二人とも同時期に生まれ活躍してきたデザイナーですが、彼らの残してきた功績はダ・ヴィンチやミケランジェロの作品と同じようにこれからも永遠に評価されることでしょう。
それは懐古趣味ではなく、彼らのデザインしてきたクルマたちはただの工業製品としてではなく、魂と感性が込められた「芸術作品」としてこの世に生み出されてきたと考えているからです。
私的には、彼らと同じ時代を生きることができたことに感謝しています。
ミウラの誕生によって幕を上げたスーパーカーの誕生と、現代においてはスーパー・スポーツカーに変貌してしまったスポーツカーの変遷をほぼリアルタイムで見ることが出来たのですから・・・・。
今後さらに人間の欲求によってスポーツカーは進化していくでしょう、しかし60年代後半から70年代に生み出されたスーパーカーの価値が減じることは決して無いのです。
それらのクルマたちにはCADでは描けない,、人の手によって生み出された「美」が宿っているのですから!
私のジウジアーロ作品たちですが、メラクはジウジアーロ初期の代表作であるマセラティ・ボーラとのシャーシを利用して作られた、4人乗りのスポーツ・クーペでした。

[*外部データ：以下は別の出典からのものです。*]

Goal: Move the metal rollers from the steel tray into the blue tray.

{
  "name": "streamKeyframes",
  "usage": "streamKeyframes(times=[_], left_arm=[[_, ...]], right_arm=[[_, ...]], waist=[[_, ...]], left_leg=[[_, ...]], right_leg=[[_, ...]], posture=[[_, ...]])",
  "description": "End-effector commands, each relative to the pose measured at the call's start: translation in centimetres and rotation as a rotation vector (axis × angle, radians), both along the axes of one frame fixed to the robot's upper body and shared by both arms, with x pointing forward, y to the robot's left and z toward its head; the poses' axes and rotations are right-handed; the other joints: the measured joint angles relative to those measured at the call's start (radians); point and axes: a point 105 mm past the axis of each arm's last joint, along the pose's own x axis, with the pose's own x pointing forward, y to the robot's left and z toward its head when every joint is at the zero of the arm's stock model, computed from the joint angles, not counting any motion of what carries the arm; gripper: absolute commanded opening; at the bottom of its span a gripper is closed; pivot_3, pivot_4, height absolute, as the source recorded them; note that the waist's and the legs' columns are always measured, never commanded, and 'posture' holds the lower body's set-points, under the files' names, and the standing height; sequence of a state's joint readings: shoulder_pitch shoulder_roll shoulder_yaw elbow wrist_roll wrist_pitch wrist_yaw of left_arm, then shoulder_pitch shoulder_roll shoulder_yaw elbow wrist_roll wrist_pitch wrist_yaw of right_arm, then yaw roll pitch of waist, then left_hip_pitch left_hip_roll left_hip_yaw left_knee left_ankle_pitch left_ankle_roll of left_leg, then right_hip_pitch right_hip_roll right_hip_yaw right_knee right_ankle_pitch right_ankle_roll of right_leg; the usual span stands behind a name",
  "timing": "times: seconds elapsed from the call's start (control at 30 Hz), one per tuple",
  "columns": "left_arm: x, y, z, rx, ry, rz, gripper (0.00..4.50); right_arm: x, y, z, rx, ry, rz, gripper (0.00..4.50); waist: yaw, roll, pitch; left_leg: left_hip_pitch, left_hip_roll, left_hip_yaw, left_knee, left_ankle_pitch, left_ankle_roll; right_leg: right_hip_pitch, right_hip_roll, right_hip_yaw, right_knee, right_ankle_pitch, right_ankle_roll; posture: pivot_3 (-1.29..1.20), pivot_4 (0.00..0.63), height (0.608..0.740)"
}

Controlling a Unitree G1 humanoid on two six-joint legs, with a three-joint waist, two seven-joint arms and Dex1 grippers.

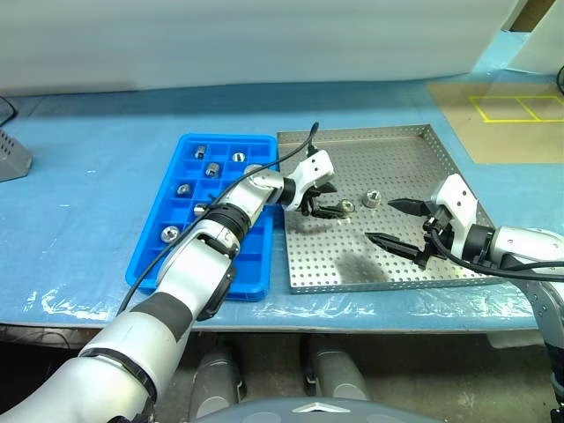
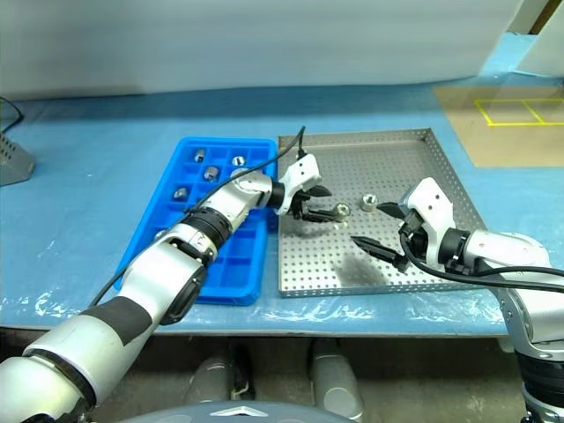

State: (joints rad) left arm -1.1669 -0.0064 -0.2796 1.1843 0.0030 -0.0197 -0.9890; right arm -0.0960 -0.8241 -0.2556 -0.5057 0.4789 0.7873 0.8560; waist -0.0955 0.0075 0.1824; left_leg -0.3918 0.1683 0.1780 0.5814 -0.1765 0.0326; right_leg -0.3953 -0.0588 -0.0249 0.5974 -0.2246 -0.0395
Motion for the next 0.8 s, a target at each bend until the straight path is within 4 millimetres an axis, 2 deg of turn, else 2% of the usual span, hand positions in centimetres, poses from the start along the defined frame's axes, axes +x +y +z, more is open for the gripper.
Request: streamKeyframes(times=[0.03,0.13,0.23,0.3,0.37,0.47,0.6,0.73,0.8], left_arm=[[0.9,-0.6,0.6,0.022,-0.079,0.059,3.44],[1.2,-1.1,1.0,0.000,-0.092,0.098,3.44],[1.1,-1.3,3.4,-0.112,-0.071,0.053,3.44],[1.1,-0.6,4.9,-0.190,-0.041,0.024,3.44],[0.7,0.6,5.8,-0.237,-0.013,-0.030,3.44],[-0.1,2.4,6.2,-0.257,0.006,-0.115,3.44],[-1.9,6.3,6.2,-0.235,-0.026,-0.158,3.44],[-3.8,9.1,5.6,-0.187,-0.076,-0.121,3.44],[-5.5,10.3,5.4,-0.181,-0.088,-0.120,3.44]], right_arm=[[-0.4,-0.3,1.3,-0.016,-0.056,-0.011,4.50],[-0.4,-0.3,1.3,-0.017,-0.057,-0.018,4.50],[0.2,0.1,1.6,0.003,-0.087,-0.031,4.50],[0.9,0.6,0.9,0.006,-0.085,-0.039,4.50],[1.9,1.5,-0.6,-0.001,-0.066,-0.029,4.50],[3.4,2.8,-1.8,0.039,-0.054,-0.033,4.50],[5.2,5.1,-3.3,0.058,-0.043,0.006,4.50],[7.4,5.0,-3.4,0.076,-0.086,-0.044,4.50],[8.0,5.1,-3.4,0.093,-0.093,-0.046,4.50]], waist=[[-0.008,0.000,0.000],[-0.027,0.001,0.000],[-0.033,0.001,0.000],[-0.040,0.001,0.000],[-0.052,0.001,0.000],[-0.064,0.001,-0.001],[-0.077,0.003,-0.001],[-0.079,0.003,-0.001],[-0.074,0.003,-0.001]], left_leg=[[0.000,0.000,0.000,0.000,0.000,0.001],[-0.003,0.000,-0.001,0.000,-0.002,0.003],[-0.007,-0.001,-0.001,0.001,-0.004,0.006],[-0.009,-0.002,-0.001,0.001,-0.004,0.008],[-0.009,-0.001,-0.001,0.001,-0.004,0.008],[-0.009,0.000,-0.001,0.001,-0.004,0.008],[-0.009,0.000,0.000,0.000,-0.004,0.007],[-0.011,0.002,-0.001,0.000,-0.003,0.007],[-0.012,0.002,0.000,0.001,-0.003,0.007]], right_leg=[[0.000,0.000,0.000,-0.001,0.001,0.000],[0.002,0.000,-0.001,-0.008,0.006,-0.003],[0.001,-0.002,-0.002,-0.011,0.006,-0.003],[-0.001,-0.002,-0.002,-0.011,0.006,-0.003],[-0.001,-0.002,-0.003,-0.011,0.006,-0.003],[-0.002,-0.002,-0.004,-0.010,0.006,-0.003],[-0.003,-0.002,-0.003,-0.009,0.007,-0.004],[-0.004,-0.002,-0.005,-0.007,0.007,-0.005],[-0.004,-0.003,-0.005,-0.007,0.007,-0.005]], posture=[[-0.65,0.150,0.740],[-0.65,0.150,0.740],[-0.65,0.150,0.740],[-0.64,0.150,0.740],[-0.63,0.150,0.740],[-0.61,0.150,0.740],[-0.53,0.150,0.740],[-0.49,0.150,0.740],[-0.47,0.150,0.740]])
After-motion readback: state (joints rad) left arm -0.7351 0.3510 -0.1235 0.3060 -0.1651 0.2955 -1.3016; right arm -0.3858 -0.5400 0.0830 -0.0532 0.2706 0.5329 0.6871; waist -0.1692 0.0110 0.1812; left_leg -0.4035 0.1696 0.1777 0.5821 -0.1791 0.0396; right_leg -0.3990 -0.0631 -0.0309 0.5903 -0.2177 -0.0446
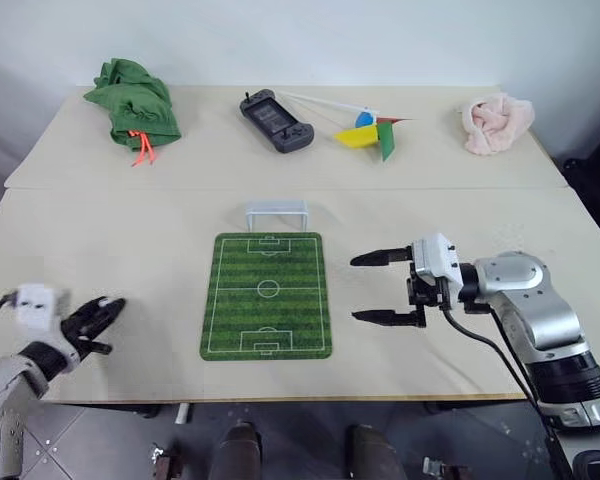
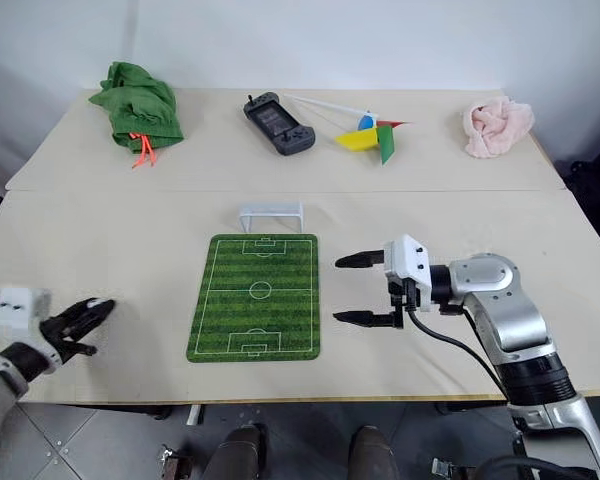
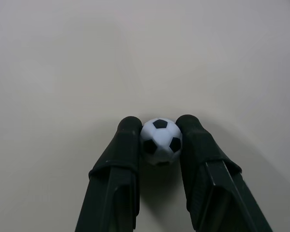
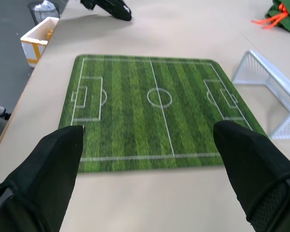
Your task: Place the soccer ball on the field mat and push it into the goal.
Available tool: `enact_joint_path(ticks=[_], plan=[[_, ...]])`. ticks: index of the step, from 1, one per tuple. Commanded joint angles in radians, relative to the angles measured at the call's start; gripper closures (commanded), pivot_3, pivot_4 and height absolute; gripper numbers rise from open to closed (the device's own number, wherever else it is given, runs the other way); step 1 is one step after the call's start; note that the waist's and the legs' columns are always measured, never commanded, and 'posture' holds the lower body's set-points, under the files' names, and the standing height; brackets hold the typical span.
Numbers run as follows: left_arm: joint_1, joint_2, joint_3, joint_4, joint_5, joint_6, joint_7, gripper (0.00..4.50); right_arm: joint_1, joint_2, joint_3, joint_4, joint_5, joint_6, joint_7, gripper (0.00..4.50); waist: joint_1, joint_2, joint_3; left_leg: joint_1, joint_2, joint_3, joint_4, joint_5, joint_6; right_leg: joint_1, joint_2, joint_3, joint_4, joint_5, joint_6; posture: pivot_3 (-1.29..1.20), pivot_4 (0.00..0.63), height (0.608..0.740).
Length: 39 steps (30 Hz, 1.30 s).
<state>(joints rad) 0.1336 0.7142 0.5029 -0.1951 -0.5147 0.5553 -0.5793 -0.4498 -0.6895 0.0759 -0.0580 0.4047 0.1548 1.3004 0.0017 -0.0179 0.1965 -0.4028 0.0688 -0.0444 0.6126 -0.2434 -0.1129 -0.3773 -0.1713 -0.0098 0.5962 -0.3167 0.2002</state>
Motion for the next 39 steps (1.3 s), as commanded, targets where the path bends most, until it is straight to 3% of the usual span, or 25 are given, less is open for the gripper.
enact_joint_path(ticks=[1,6,13,22,30,39], plan=[[-0.040,0.079,-0.056,-0.066,-0.035,0.038,-0.113,3.61,0.036,-0.036,-0.044,-0.067,0.020,-0.005,0.002,0.00,-0.001,0.000,0.000,0.000,0.000,0.000,0.000,0.000,0.000,0.000,0.000,0.000,0.000,0.000,0.000,0.00,0.150,0.740],[-0.179,0.175,-0.198,-0.061,-0.038,0.062,-0.259,3.61,0.105,-0.068,-0.083,-0.130,0.036,0.013,-0.026,0.00,-0.004,0.000,0.000,0.000,0.000,0.000,-0.001,0.000,0.000,0.000,0.000,0.000,0.000,0.000,0.000,0.00,0.150,0.740],[-0.390,0.220,-0.424,0.002,0.015,0.018,-0.468,3.61,0.193,-0.094,-0.119,-0.228,0.052,0.041,-0.057,0.00,0.001,0.001,0.000,0.000,0.000,0.001,-0.001,0.000,0.000,0.000,0.000,0.000,-0.001,0.000,0.000,0.00,0.150,0.740],[-0.617,0.149,-0.650,0.163,0.128,-0.091,-0.661,3.61,0.239,-0.106,-0.123,-0.310,0.048,0.068,-0.103,0.00,0.003,0.001,0.000,0.000,0.000,0.001,0.000,0.000,0.000,0.000,0.000,0.000,0.000,0.000,0.000,0.00,0.150,0.740],[-0.675,0.145,-0.728,0.218,0.182,-0.175,-0.815,3.61,0.238,-0.122,-0.089,-0.301,0.021,0.040,-0.071,0.00,0.001,0.001,0.000,-0.001,0.000,0.001,0.000,0.000,0.001,0.000,0.000,0.000,0.003,0.000,0.001,0.00,0.150,0.740],[-0.736,0.028,-0.793,0.281,0.252,-0.242,-0.835,3.61,0.213,-0.110,-0.071,-0.309,0.019,0.059,-0.086,0.00,0.008,0.001,0.000,-0.001,0.000,0.001,0.000,0.000,0.001,0.000,0.000,0.000,0.004,0.000,0.001,0.00,0.150,0.740]])
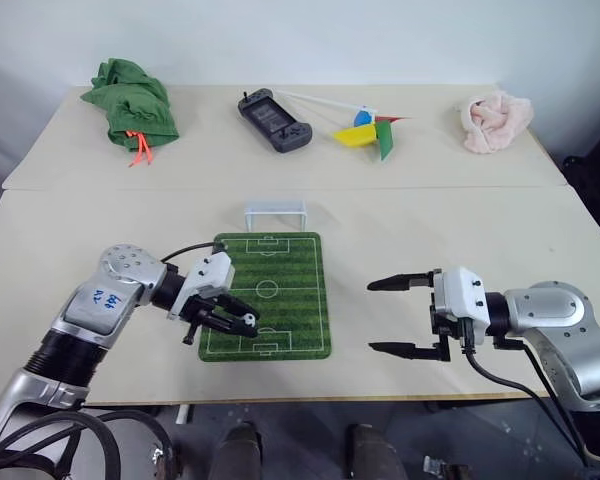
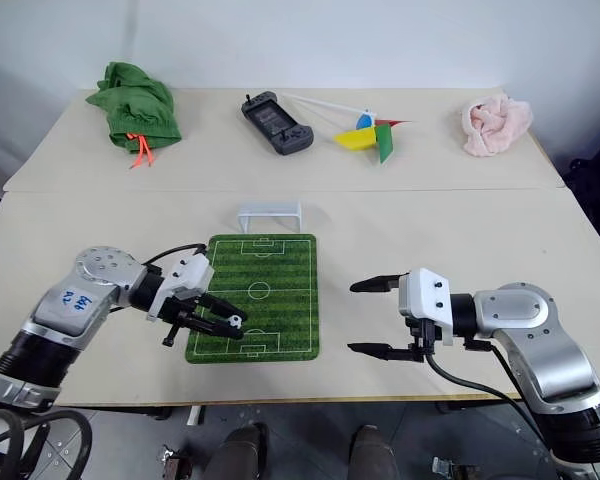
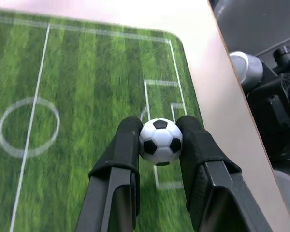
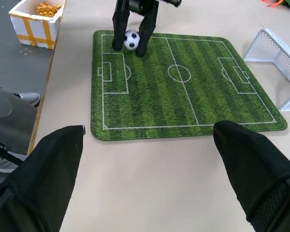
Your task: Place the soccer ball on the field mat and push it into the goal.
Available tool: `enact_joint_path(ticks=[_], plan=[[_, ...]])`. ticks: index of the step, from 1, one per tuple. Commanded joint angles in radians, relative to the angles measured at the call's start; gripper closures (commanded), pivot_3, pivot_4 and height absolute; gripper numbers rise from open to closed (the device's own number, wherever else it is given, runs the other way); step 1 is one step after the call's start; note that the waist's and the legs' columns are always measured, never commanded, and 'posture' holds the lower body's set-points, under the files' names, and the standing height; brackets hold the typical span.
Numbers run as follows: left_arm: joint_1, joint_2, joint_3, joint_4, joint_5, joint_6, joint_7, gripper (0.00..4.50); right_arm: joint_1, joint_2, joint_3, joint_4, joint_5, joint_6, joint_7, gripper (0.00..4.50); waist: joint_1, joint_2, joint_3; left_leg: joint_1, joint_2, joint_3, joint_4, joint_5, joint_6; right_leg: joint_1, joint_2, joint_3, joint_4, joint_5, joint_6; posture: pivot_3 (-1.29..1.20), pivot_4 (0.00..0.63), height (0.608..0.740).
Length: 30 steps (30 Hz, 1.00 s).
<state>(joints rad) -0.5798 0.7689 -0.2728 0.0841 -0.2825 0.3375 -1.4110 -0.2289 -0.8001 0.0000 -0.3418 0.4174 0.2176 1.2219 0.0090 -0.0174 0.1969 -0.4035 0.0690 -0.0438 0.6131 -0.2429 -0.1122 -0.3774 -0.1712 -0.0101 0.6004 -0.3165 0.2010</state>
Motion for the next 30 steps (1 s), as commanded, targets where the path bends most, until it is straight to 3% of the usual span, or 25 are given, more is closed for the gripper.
enact_joint_path(ticks=[1,30], plan=[[-0.026,-0.036,-0.020,0.005,0.025,-0.028,-0.004,3.61,-0.008,0.001,0.007,-0.028,0.007,-0.003,-0.009,0.00,0.001,0.000,0.000,0.000,0.000,0.000,0.000,0.000,0.000,0.000,0.000,0.000,0.000,0.000,0.000,0.00,0.150,0.740],[-0.021,-0.071,-0.058,0.031,0.084,-0.068,-0.073,3.61,-0.015,0.012,0.010,-0.070,0.030,0.035,-0.087,0.00,0.014,0.000,0.000,0.000,0.000,0.000,0.000,0.000,0.000,0.000,0.000,0.000,0.000,0.000,0.000,0.00,0.150,0.740]])
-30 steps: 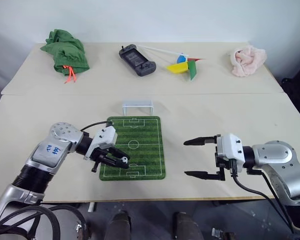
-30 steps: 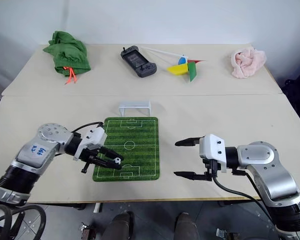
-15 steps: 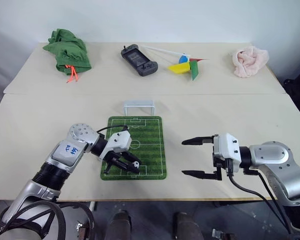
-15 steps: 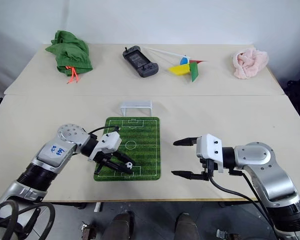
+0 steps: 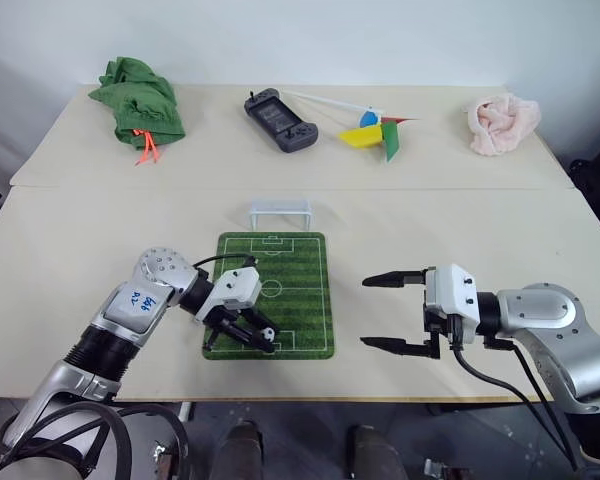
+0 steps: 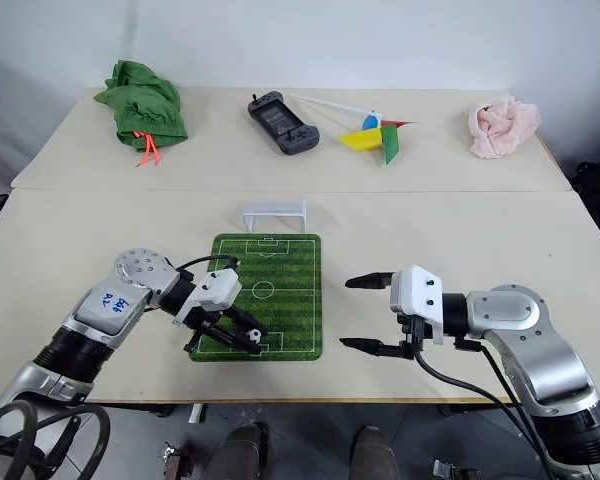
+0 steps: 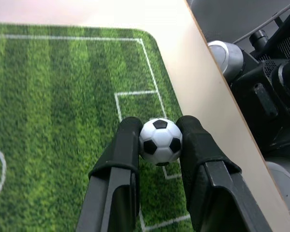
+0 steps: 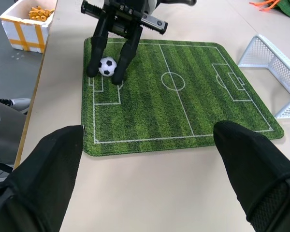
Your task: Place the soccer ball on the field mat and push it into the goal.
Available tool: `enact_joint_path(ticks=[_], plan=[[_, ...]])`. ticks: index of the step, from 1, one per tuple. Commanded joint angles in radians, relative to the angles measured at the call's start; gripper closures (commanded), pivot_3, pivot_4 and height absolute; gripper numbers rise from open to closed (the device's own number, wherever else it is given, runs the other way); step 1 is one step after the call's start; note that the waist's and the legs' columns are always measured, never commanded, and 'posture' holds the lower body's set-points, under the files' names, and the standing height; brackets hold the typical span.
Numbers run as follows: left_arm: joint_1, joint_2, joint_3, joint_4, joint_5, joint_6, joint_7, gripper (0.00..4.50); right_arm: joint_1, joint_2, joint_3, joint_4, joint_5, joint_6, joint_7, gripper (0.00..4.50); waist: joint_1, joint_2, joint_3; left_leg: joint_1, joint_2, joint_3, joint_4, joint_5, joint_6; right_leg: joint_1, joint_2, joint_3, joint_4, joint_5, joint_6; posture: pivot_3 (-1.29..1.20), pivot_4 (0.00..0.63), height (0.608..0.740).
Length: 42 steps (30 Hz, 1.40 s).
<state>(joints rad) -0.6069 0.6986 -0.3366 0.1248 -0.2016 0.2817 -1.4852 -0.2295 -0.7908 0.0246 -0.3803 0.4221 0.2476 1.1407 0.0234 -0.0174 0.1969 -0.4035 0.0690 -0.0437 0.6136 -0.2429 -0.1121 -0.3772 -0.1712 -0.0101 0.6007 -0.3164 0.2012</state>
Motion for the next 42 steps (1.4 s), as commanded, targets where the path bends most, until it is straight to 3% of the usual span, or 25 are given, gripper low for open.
enact_joint_path(ticks=[1,5,7,17,42], plan=[[0.006,-0.003,0.008,-0.006,0.004,-0.013,0.005,3.61,-0.018,0.004,-0.015,-0.031,0.025,0.006,-0.008,0.00,0.000,0.000,0.000,0.000,0.000,0.000,0.000,0.000,0.000,0.000,0.000,0.000,0.000,0.000,0.000,0.00,0.150,0.740],[0.008,-0.006,0.011,-0.005,0.004,-0.013,0.009,3.61,-0.023,0.007,-0.016,-0.031,0.025,0.009,-0.011,0.00,0.000,0.000,0.000,0.000,0.000,0.000,0.000,0.000,0.000,0.000,0.000,0.000,0.000,0.000,0.000,0.00,0.150,0.740],[0.010,-0.006,0.010,-0.008,0.003,-0.005,0.008,2.88,-0.021,0.007,-0.018,-0.033,0.025,0.010,-0.011,0.00,0.000,0.000,0.000,0.000,0.000,0.000,0.000,0.000,0.000,0.000,0.000,0.000,0.000,0.000,0.000,0.00,0.150,0.740],[0.017,-0.008,0.015,-0.021,0.007,-0.001,0.021,0.10,-0.023,0.009,-0.021,-0.035,0.026,0.012,-0.017,0.00,0.001,0.000,0.000,0.000,0.000,0.000,0.001,0.000,0.000,0.000,0.000,0.000,0.000,0.000,0.000,0.00,0.150,0.740],[0.003,0.011,0.061,-0.114,-0.068,0.117,0.023,0.02,-0.047,0.010,-0.009,-0.011,0.018,0.005,-0.010,0.00,0.000,0.000,0.000,0.000,0.000,0.000,0.002,0.000,0.001,0.000,0.000,0.000,0.002,0.000,0.000,0.00,0.150,0.740]])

当時としては比較的値段が安かったこともあり、日本にも多数が輸入されました。
しかし現代まで生き残っている固体は僅か、レストアに掛かる費用に比べて売りに出した時の格差が激しくて、誰も興味を示さなかったからです(-"-)
このメラクはレストア中ですが、友人の元で少しずつ復元中です。
1978 マセラティ・メラクSS (メラク1号車)
外装はほとんどSSと変わりませんが、インテリアはシトロエンのDSと同じメーターパネルが付いています。
マセラティが経営危機に陥った時、当時提携関係にあったシトロエンとの名残りなのですが、これはこれでメラクの外観に良く似合っています。
SSのメーターパネルはどことなくアメリカン調なのですが、こちらの方がシックで未来的な感じがします。
1973 マセラティ・メラク (メラク2号車)
エスプリは70年代ジウジアーロが手がけた直線基調なデザインの傑作だと思います。
パッと見はカウカクの直線で構成されているように感じますが、実はそのウエッジシェイプの中に僅かな曲面が取り入れられています。
当時のコーリン・チャップマンがこのデザインを気に入り生産化を決断しましたが、ロータスがスーパーカーメーカーへと脱皮することになったきっかけのモデルでした。
面構成などは、歴代のASSOシリーズとの類似性も感じ取ることが出来ます。
1978 ロータス・エスプリS1
そしてブレラとピアッツァ。
20世紀と21世紀を繋ぐ2台です。
イタル・デザインのショーカーは、そのほとんどが銀色に塗られていました。
ジウジアーロによればその方が「モデルの陰影がはっきり分かるからだ」とのことですが、個人的にもそう思います。
イタルも既にVWグループに吸収されてしまいましたが、御大にはこれからも私たちをドキドキさせてくれるモデルを生み出していってほしいものです!